* Work order *
Give every line of the data again, unchanged, but with no pictures.

* Data shown *
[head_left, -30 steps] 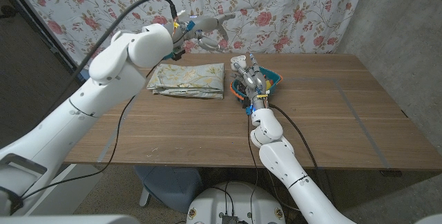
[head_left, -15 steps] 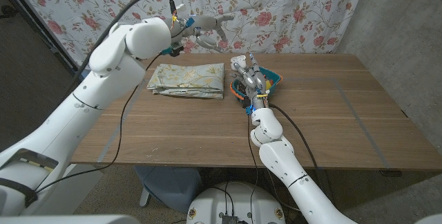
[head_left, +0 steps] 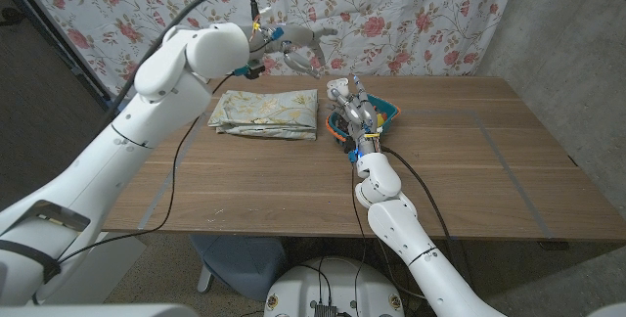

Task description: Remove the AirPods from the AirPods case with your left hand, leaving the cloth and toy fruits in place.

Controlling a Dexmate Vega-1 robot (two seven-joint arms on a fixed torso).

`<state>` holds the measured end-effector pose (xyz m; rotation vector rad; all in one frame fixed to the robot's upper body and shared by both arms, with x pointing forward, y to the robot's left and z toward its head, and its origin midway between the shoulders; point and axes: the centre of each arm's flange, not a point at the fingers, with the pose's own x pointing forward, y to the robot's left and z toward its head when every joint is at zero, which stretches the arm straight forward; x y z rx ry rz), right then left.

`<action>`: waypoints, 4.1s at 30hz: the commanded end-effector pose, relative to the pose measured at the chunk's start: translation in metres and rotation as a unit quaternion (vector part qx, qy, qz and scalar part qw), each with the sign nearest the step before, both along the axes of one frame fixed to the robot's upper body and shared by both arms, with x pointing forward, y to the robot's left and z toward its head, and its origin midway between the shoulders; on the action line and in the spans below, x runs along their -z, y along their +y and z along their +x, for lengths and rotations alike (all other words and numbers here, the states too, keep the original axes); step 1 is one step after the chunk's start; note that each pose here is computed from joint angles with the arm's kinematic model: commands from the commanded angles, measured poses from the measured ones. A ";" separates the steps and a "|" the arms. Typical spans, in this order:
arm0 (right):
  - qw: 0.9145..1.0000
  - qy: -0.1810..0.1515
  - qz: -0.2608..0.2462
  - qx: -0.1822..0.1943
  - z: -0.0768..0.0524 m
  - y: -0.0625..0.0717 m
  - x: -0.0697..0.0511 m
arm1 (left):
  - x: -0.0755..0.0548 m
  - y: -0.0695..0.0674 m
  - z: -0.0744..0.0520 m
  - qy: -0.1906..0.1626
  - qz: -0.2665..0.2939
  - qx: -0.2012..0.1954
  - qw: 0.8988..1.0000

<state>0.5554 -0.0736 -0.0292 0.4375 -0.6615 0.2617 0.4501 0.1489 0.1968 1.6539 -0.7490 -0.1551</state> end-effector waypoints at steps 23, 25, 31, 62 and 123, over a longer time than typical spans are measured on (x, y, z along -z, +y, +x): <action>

* Your solution *
[head_left, -30 steps] 
[head_left, -15 steps] 
[head_left, +0 steps] 

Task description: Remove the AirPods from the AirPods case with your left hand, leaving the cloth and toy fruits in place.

Controlling a Dexmate Vega-1 robot (two seven-joint arms on a fixed torso).

`<state>` holds the measured end-effector pose (xyz m; rotation vector rad; all in one frame fixed to the robot's upper body and shared by both arms, with x pointing forward, y to the robot's left and z toward its head, and its origin midway between the shoulders; point and axes: the centre of each arm's flange, not a point at the fingers, with the pose's own x pointing forward, y to the robot's left and z toward its head when every joint is at zero, which stretches the arm straight forward; x y z rx ry rz), right then left.

`<action>`: waypoints, 4.1s at 30hz: the commanded end-effector pose, relative to the pose measured at the chunk's start: translation in metres and rotation as a unit quaternion (vector part qx, qy, qz and scalar part qw), each with the sign nearest the step before, both along the axes of one frame fixed to the robot's upper body and shared by both arms, with x pointing forward, y to the robot's left and z toward its head, and its origin midway between the shoulders; on the action line and in the spans below, x runs along their -z, y along their +y and z along their +x, for lengths and rotations alike (all other words and numbers here, the states too, keep the original axes); step 1 is one step after the chunk's start; note that each pose here is computed from joint angles with the arm's kinematic model: commands from the commanded angles, measured poses from the measured ones. A ";" separates the steps and a "|" the arms. Typical spans, in this order:
arm0 (right):
  - qw: 0.9145..1.0000
  - qy: -0.1810..0.1515
  - qz: -0.2608..0.2462
  - qx: -0.1822..0.1943
  - z: -0.0768..0.0524 m
  - y: -0.0625..0.0717 m
  - x: -0.0697..0.0511 m
arm1 (left):
  - x: -0.0755..0.0548 m
  - y: -0.0695..0.0674 m
  - z: -0.0744..0.0520 m
  - qy: -0.1906..0.1626
  - qz: -0.2665..0.2939
  - qx: -0.2012..0.1954
  - qw: 0.8988..1.0000

<state>0.5554 -0.0736 -0.0292 0.4375 -0.6615 0.2617 0.4501 0.1489 0.1968 1.6539 -0.7490 -0.1551</state> end-effector waypoints at steps 23, 25, 31, 62 and 123, over a longer time than typical spans are measured on (x, y, z along -z, +y, +x): <action>

The full output has been given.